Well, you can. Since matrix multiplication is associative, you
can do so. Example with right-side transforms:

Since the translation part has to happen first and last, I don't think
this helps. Association isn't the issue, it's commutation.

F = T1 x S x A x T2

A is constant, S (start) is your input, T1 translates back to the
origin, and T2 translates back. F is the final output. T1 and T2 are
"variable" in that they are related to S and will be different for each
pass. I think T2 = the total translation on the S object, and T1 =
1/T2, but I haven't double checked/proved that mathematically.

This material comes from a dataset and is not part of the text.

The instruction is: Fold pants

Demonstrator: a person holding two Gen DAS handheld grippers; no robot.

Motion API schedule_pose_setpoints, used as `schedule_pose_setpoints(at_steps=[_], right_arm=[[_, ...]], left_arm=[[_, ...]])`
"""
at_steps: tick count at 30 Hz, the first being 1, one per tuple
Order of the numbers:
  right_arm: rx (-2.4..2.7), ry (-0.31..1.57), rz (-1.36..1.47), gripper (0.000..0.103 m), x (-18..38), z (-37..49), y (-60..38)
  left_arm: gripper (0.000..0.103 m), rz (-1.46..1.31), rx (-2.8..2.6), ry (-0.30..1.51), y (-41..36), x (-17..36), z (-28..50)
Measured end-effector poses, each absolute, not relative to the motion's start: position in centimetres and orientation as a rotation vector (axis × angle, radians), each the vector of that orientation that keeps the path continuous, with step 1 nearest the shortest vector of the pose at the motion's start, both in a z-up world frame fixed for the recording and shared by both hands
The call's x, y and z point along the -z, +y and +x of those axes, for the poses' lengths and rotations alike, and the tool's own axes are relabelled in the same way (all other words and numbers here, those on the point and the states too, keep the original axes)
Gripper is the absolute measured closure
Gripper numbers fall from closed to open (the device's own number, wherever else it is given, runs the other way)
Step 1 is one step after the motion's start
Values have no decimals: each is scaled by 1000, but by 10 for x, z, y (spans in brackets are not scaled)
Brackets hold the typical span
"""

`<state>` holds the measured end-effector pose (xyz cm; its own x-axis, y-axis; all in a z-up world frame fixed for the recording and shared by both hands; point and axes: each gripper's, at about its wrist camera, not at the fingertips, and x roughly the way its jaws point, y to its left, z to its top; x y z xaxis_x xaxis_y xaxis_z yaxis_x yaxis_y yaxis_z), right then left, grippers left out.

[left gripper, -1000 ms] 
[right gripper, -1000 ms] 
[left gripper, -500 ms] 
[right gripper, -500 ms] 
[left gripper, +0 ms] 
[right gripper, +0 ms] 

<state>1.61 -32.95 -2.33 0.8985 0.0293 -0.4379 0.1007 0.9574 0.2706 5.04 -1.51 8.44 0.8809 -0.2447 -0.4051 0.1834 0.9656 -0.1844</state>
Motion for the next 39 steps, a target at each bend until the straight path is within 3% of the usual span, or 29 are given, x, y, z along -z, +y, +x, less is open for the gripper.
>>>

If you try to combine A x T2, you don't save any work, because it still
has to be done once per S rotated.

I've seen this formula a lot in many books, and if there were a way to
simplify it, I'm sure someone would have by now. Plus, math.

Let me try to give a quick example. We have a shape which looks like
the letter X, which we want to rotate 45 degrees counter clockwise about
it's own center, so we are looking at an X that is slightly heeled over.
The X is currently at position (1,2), so if we just applied a
rotation, we'd actually rotate the (1,2) about the origin we don't want
that.

^
|
|. . .X
| .
|------------->

To do this we must translate back to the origin, apply the transform,
and then translation back to (1,2). Now imagine we have several hundred
other shapes to rotate/scale the same way. I think that makes clear the
operation I'm talking about. Many shapes all with a *local* transform
which need to be applied, most not at the origin. I don't think you can
reduce that formula in the general case.

 

[Arne Vajhøj]

I don't know. It is just the way it read to me.
Yep. The original post didn't seem a sincere request for
enlightenment despite the final, "Any tips?".

You may be right.

But I am willing to give the guy the benefit of
doubt.

Arne